» About this exercise
Repeat the listing verbatim. Drop any pictures.

» Exercise input
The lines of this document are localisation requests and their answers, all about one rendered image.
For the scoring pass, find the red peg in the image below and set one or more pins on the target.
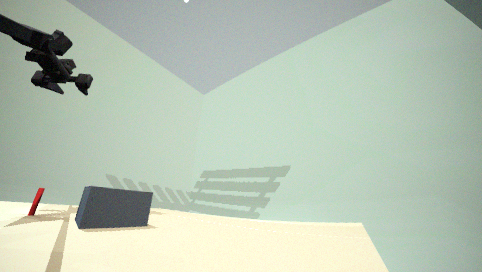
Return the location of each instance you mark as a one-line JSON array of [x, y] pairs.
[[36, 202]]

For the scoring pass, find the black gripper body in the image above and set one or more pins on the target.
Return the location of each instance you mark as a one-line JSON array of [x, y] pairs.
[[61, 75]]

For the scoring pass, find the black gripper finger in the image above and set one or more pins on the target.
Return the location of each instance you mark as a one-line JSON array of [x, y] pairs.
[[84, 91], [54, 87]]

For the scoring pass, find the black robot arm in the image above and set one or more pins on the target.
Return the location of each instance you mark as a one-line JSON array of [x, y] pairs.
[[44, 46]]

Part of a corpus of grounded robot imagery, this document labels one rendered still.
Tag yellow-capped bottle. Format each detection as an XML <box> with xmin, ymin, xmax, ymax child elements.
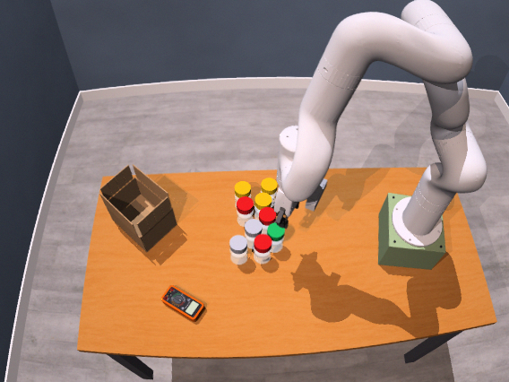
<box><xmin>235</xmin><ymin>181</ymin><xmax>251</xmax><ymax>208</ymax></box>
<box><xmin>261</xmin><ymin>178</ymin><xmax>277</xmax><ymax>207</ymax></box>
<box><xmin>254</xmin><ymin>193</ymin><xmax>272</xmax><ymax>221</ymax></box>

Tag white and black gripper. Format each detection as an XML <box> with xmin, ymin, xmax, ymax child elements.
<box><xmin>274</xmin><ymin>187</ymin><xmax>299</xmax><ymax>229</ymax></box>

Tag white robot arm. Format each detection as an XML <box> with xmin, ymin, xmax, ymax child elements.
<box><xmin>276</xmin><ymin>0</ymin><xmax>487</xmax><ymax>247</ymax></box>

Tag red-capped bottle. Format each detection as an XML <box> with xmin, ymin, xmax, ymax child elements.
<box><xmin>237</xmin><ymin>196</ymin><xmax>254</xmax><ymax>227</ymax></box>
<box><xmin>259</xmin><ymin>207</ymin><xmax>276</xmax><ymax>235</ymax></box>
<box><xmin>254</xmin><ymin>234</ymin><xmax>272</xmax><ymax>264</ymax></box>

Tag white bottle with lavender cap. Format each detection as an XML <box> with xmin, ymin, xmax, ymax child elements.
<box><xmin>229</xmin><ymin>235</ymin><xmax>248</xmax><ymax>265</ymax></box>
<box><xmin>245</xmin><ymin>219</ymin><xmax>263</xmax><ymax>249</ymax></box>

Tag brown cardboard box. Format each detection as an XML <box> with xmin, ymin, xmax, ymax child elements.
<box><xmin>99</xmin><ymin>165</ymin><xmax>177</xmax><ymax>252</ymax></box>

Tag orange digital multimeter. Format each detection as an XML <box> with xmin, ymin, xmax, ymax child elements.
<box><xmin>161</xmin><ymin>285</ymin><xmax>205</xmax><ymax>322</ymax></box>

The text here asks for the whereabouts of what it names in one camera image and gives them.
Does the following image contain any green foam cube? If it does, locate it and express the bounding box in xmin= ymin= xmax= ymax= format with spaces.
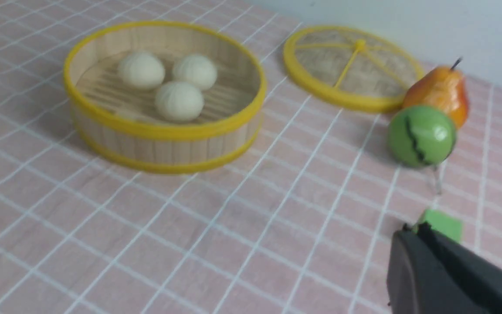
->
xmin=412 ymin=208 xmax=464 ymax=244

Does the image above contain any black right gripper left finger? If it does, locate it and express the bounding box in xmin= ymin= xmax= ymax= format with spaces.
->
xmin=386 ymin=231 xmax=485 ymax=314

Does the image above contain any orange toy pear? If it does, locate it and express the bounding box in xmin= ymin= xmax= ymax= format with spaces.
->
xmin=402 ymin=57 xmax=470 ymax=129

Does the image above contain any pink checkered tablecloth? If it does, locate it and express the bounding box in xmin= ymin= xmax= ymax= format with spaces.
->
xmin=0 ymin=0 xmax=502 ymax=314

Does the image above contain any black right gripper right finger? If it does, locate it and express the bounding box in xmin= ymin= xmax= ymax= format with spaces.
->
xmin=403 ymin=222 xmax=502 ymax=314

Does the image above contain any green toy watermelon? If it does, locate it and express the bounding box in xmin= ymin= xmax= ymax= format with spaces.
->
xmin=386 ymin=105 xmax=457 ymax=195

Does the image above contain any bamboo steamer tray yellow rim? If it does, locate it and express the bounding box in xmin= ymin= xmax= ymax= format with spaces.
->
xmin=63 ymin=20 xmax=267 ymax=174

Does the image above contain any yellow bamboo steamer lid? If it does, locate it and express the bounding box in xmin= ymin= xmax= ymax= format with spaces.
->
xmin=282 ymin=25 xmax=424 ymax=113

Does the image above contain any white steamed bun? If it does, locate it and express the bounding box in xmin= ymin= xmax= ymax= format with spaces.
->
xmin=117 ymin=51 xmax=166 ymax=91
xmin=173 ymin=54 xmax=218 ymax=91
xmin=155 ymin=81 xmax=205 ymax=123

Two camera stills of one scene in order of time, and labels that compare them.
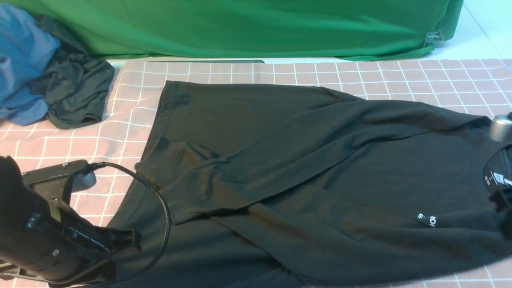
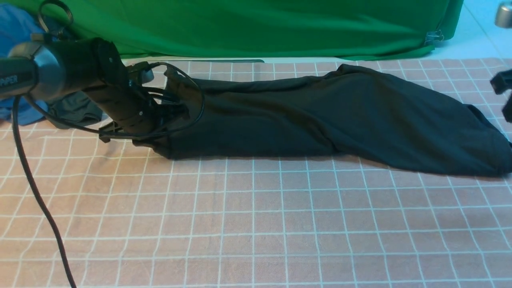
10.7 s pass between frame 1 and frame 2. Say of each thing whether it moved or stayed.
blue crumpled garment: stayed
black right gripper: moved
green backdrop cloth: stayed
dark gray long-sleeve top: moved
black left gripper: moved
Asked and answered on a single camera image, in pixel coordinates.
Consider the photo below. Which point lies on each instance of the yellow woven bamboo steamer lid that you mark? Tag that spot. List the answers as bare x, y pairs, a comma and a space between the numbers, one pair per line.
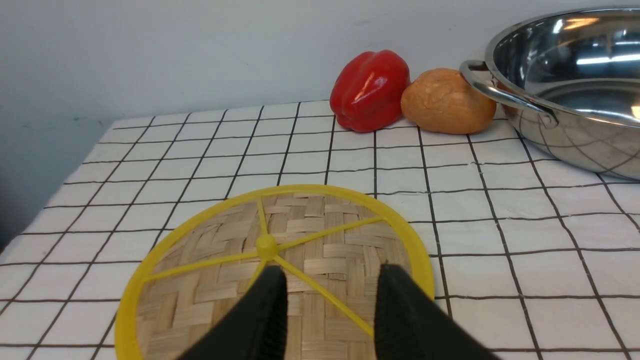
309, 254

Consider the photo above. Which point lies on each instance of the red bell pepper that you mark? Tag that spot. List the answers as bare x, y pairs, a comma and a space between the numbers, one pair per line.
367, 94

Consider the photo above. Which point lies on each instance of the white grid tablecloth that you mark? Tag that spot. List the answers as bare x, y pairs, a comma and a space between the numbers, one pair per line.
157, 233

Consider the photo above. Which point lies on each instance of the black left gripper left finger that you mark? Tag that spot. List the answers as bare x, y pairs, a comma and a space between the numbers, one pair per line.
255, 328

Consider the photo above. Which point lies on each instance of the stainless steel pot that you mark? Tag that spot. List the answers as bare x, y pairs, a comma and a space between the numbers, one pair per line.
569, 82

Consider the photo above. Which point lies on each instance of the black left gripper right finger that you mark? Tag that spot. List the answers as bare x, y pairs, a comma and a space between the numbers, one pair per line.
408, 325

» Exercise response
The lines of this document are localisation requests and their answers, all about one rendered image.
For the scoring pass, find the red peg in the image below and set one or more pins on the target.
Return the location of each instance you mark as a one-line JSON array of [x, y] pairs.
[[36, 202]]

For the scoring pass, find the black gripper body in the image above and set one or more pins on the target.
Return the location of each instance you mark as a one-line JSON array of [x, y] pairs.
[[61, 75]]

For the scoring pass, find the black gripper finger in the image above and set one or more pins on the target.
Return the location of each instance you mark as a one-line JSON array of [x, y] pairs.
[[84, 91], [54, 87]]

For the scoring pass, find the black robot arm in the image above and set one or more pins on the target.
Return the location of each instance you mark as a one-line JSON array of [x, y] pairs.
[[44, 46]]

Part of a corpus of grounded robot imagery, this document labels one rendered still.
Tag yellow-capped bottle. Format each detection as an XML <box> with xmin, ymin, xmax, ymax child elements.
<box><xmin>235</xmin><ymin>181</ymin><xmax>251</xmax><ymax>208</ymax></box>
<box><xmin>261</xmin><ymin>178</ymin><xmax>277</xmax><ymax>207</ymax></box>
<box><xmin>254</xmin><ymin>193</ymin><xmax>272</xmax><ymax>221</ymax></box>

Tag white and black gripper. Format each detection as an XML <box> with xmin, ymin, xmax, ymax child elements.
<box><xmin>274</xmin><ymin>187</ymin><xmax>299</xmax><ymax>229</ymax></box>

Tag white robot arm. Format each detection as an XML <box> with xmin, ymin, xmax, ymax child elements.
<box><xmin>276</xmin><ymin>0</ymin><xmax>487</xmax><ymax>247</ymax></box>

Tag red-capped bottle. Format each detection as an XML <box> with xmin, ymin, xmax, ymax child elements.
<box><xmin>237</xmin><ymin>196</ymin><xmax>254</xmax><ymax>227</ymax></box>
<box><xmin>259</xmin><ymin>207</ymin><xmax>276</xmax><ymax>235</ymax></box>
<box><xmin>254</xmin><ymin>234</ymin><xmax>272</xmax><ymax>264</ymax></box>

Tag white bottle with lavender cap. Format each detection as an XML <box> with xmin, ymin, xmax, ymax child elements.
<box><xmin>229</xmin><ymin>235</ymin><xmax>248</xmax><ymax>265</ymax></box>
<box><xmin>245</xmin><ymin>219</ymin><xmax>263</xmax><ymax>249</ymax></box>

Tag brown cardboard box. Format each detection as an XML <box> with xmin, ymin, xmax, ymax child elements.
<box><xmin>99</xmin><ymin>165</ymin><xmax>177</xmax><ymax>252</ymax></box>

Tag orange digital multimeter. Format each detection as an XML <box> with xmin, ymin, xmax, ymax child elements.
<box><xmin>161</xmin><ymin>285</ymin><xmax>205</xmax><ymax>322</ymax></box>

The text here asks for the whereabouts of what it names in one camera image and gives them.
Does the following image contain any green foam cube? If it does, locate it and express the bounding box in xmin= ymin= xmax= ymax= format with spaces.
->
xmin=412 ymin=208 xmax=464 ymax=244

Does the image above contain any black right gripper left finger? If it does, locate it and express the bounding box in xmin= ymin= xmax= ymax= format with spaces.
->
xmin=386 ymin=231 xmax=485 ymax=314

Does the image above contain any orange toy pear? If it does, locate it and express the bounding box in xmin= ymin= xmax= ymax= format with spaces.
->
xmin=402 ymin=57 xmax=470 ymax=129

Does the image above contain any pink checkered tablecloth? If it does, locate it and express the bounding box in xmin= ymin= xmax= ymax= format with spaces.
->
xmin=0 ymin=0 xmax=502 ymax=314

Does the image above contain any black right gripper right finger? If it does, locate it and express the bounding box in xmin= ymin= xmax= ymax= format with spaces.
->
xmin=403 ymin=222 xmax=502 ymax=314

Does the image above contain any green toy watermelon? If it does, locate it and express the bounding box in xmin= ymin= xmax= ymax= format with spaces.
->
xmin=386 ymin=105 xmax=457 ymax=195

Does the image above contain any bamboo steamer tray yellow rim? If it does, locate it and express the bounding box in xmin= ymin= xmax= ymax= format with spaces.
->
xmin=63 ymin=20 xmax=267 ymax=174

Does the image above contain any yellow bamboo steamer lid? If it does, locate it and express the bounding box in xmin= ymin= xmax= ymax= format with spaces.
->
xmin=282 ymin=25 xmax=424 ymax=113

Does the image above contain any white steamed bun? If it does, locate it and express the bounding box in xmin= ymin= xmax= ymax= format with spaces.
->
xmin=117 ymin=51 xmax=166 ymax=91
xmin=173 ymin=54 xmax=218 ymax=91
xmin=155 ymin=81 xmax=205 ymax=123

Two camera stills of one scene in order of time, and labels that compare them.
10.7 s pass between frame 1 and frame 2. Say of each thing whether it moved or stayed.
blue crumpled garment: stayed
black right gripper: moved
green backdrop cloth: stayed
dark gray long-sleeve top: moved
black left gripper: moved
Asked and answered on a single camera image, in pixel coordinates.
Consider the photo below. Which point lies on each instance of the yellow woven bamboo steamer lid that you mark? Tag that spot. List the answers as bare x, y pairs, a comma and a space between the numbers, one pair per line.
309, 254

Consider the photo above. Which point lies on each instance of the red bell pepper that you mark? Tag that spot. List the answers as bare x, y pairs, a comma and a space between the numbers, one pair per line.
367, 94

Consider the photo above. Which point lies on each instance of the white grid tablecloth that you mark? Tag that spot. List the answers as bare x, y pairs, a comma and a space between the numbers, one pair per line.
157, 233

Consider the photo above. Which point lies on each instance of the black left gripper left finger that you mark? Tag that spot. List the answers as bare x, y pairs, a comma and a space between the numbers, one pair per line.
255, 328

Consider the photo above. Which point lies on each instance of the stainless steel pot that you mark? Tag that spot. List the answers as bare x, y pairs, a comma and a space between the numbers, one pair per line.
569, 82

Consider the photo above. Which point lies on each instance of the black left gripper right finger that you mark? Tag that spot. List the answers as bare x, y pairs, a comma and a space between the numbers, one pair per line.
408, 325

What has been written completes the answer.